La garza non deve mai essere asciutta in quanto la rimozione di una garza asciutta potrebbe favorire l’asportazione del coagulo che si è formato e una ripresa del sanguinamento.

Al termine dell’intervento il paziente non dovrà masticare dal lato operato per non traumatizzare la ferita, dovrà preferire alimenti morbidi e freddi in prima giornata e potrà alternare sciacqui antisettici di clorexidina a sciacqui con soluzione di ac. tranexanico, tali sciacqui in prima giornata dovranno esser limitati al massimo e non dovranno esser troppo energici.

Se necessario come antiinfiammatorio si potrà ricorrere all’ibuprofene o al naprossene (li dovrà prescrivere l’odontoiatra) che interferiscono meno con la coagulazione (da evitare sicuramente l’ac. Acetilsalicilico) . Come analgesico farmaco di prima scelta è il paracetamolo.

Eventuali sospensioni o aggiustamenti del trattamento farmacologico antiaggregante o anticoagulante devono esser attentamente ponderati dal medico che ha prescritto la terapia (solitamente il cardiologo) tenendo presente che in una parte dei pazienti in terapia il rischio di fenomeni trombo embolici da sospensione della terapia è più concreto del rischio di manifestazioni emorragiche importanti o comunque difficilmente controllabili.

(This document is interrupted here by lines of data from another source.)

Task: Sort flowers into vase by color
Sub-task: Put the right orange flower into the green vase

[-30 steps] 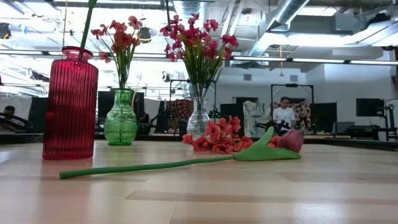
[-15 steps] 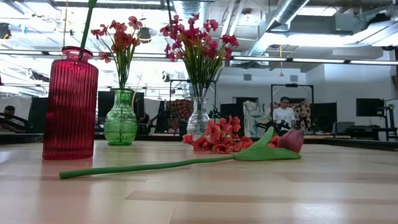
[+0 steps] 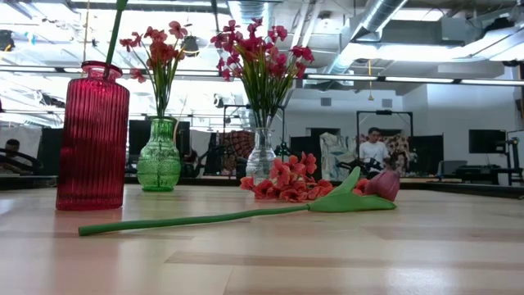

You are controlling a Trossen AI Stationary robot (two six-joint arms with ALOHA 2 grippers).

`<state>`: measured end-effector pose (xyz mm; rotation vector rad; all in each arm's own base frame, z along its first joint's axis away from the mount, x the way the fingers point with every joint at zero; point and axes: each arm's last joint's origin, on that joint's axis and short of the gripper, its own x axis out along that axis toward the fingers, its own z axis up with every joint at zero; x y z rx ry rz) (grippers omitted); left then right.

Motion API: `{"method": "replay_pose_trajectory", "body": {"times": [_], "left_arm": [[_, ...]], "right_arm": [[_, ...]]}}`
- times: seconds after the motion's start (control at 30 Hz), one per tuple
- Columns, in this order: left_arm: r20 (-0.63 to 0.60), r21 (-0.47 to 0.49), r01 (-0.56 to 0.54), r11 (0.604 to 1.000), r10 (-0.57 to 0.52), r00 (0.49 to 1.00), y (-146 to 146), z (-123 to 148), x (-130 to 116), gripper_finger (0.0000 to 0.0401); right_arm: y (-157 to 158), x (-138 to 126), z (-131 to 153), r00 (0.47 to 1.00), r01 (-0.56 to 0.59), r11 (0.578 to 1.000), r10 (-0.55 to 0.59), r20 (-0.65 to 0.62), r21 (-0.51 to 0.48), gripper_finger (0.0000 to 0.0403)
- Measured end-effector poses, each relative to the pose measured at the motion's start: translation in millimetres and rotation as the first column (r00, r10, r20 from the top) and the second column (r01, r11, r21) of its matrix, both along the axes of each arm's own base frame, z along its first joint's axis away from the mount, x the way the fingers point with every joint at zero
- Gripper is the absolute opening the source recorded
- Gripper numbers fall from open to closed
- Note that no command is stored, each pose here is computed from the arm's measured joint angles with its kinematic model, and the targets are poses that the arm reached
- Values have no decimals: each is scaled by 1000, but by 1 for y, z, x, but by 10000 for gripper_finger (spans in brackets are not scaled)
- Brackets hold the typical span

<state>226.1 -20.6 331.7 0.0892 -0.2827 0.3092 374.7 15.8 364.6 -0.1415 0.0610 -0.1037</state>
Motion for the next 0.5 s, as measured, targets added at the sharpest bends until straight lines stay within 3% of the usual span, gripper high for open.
{"method": "replay_pose_trajectory", "body": {"times": [0.3,0.5], "left_arm": [[-20,-27,-87,996,86,996,8,17,-39,3],[-75,-77,-197,977,192,979,13,12,-58,1]], "right_arm": [[-5,-37,24,996,32,998,-36,-80,-54,171],[-5,-57,30,989,40,999,-39,-142,7,167]]}}
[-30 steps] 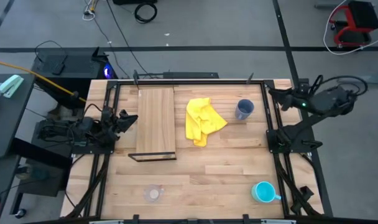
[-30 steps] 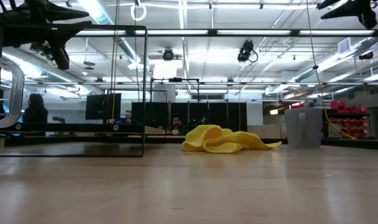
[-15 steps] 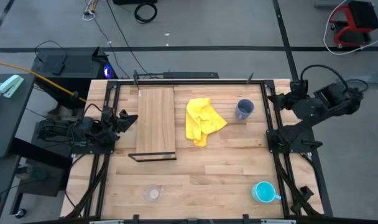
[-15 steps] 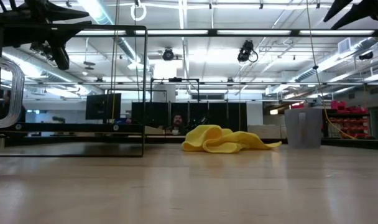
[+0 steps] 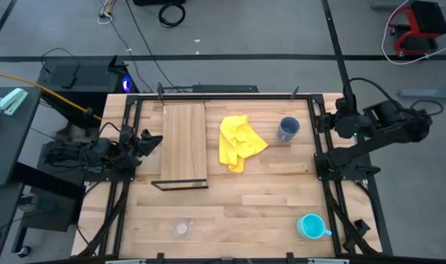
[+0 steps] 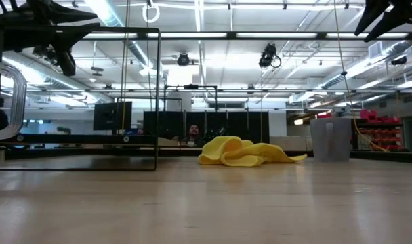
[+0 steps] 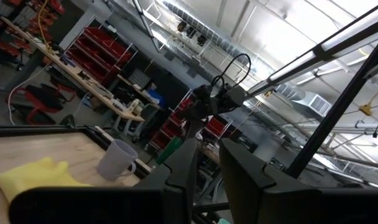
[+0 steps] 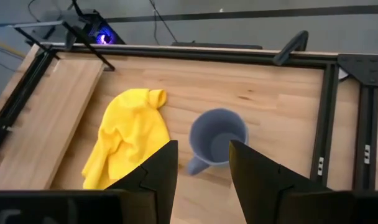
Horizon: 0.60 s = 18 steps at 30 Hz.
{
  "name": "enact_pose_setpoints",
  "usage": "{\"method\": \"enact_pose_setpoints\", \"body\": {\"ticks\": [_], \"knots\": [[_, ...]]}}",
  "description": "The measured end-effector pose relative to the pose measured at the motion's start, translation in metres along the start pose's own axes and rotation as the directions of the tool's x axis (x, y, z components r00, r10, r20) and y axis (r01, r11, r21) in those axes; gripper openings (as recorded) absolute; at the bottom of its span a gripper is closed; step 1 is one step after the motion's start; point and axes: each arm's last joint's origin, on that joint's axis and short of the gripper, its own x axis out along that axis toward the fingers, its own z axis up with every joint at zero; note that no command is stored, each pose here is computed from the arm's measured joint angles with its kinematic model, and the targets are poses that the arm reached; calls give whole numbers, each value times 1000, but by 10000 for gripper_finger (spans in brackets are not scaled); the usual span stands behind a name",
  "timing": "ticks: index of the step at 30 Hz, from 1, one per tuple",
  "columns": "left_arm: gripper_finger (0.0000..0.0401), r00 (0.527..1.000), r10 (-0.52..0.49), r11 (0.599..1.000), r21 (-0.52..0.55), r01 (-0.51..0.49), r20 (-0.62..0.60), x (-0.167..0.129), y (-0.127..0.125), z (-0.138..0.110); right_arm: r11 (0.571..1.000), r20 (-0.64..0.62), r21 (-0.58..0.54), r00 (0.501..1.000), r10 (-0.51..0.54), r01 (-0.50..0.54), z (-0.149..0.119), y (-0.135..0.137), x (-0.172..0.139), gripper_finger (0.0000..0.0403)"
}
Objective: Stack small to large cups/mugs on shelf
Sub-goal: Put the violet mug on the shelf
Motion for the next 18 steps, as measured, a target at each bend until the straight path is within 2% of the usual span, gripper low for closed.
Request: {"method": "enact_pose_setpoints", "body": {"ticks": [9, 18], "knots": [[73, 1000, 2, 998, 58, -1, -3, 0, 0, 0, 1000, 5, 12, 1000, -8, 7, 0, 0, 0, 151], [79, 1000, 14, 997, 77, -12, -22, 0, 1, -2, 991, 4, 132, 1000, -8, 7, 0, 0, 0, 150]]}}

La ripresa della terapia anticoagulante è consigliata 6-8 ore dopo il termine della procedura di chirurgia orale.

E’ inoltre da tener presente che alcuni farmaci di comune impiego in odontoiatria possono interferire con la terapia anticoagulante/antiaggregante del paziente. Ad esempio alcuni antibiotici (eritromicina, metronidazolo, tetracicline) possono potenziare l’effetto degli anticoagulanti orali, gli antiinfiammatori non steroidei, alterando la funzionalità piastrinica, possono peggiorare la diatesi emorragica.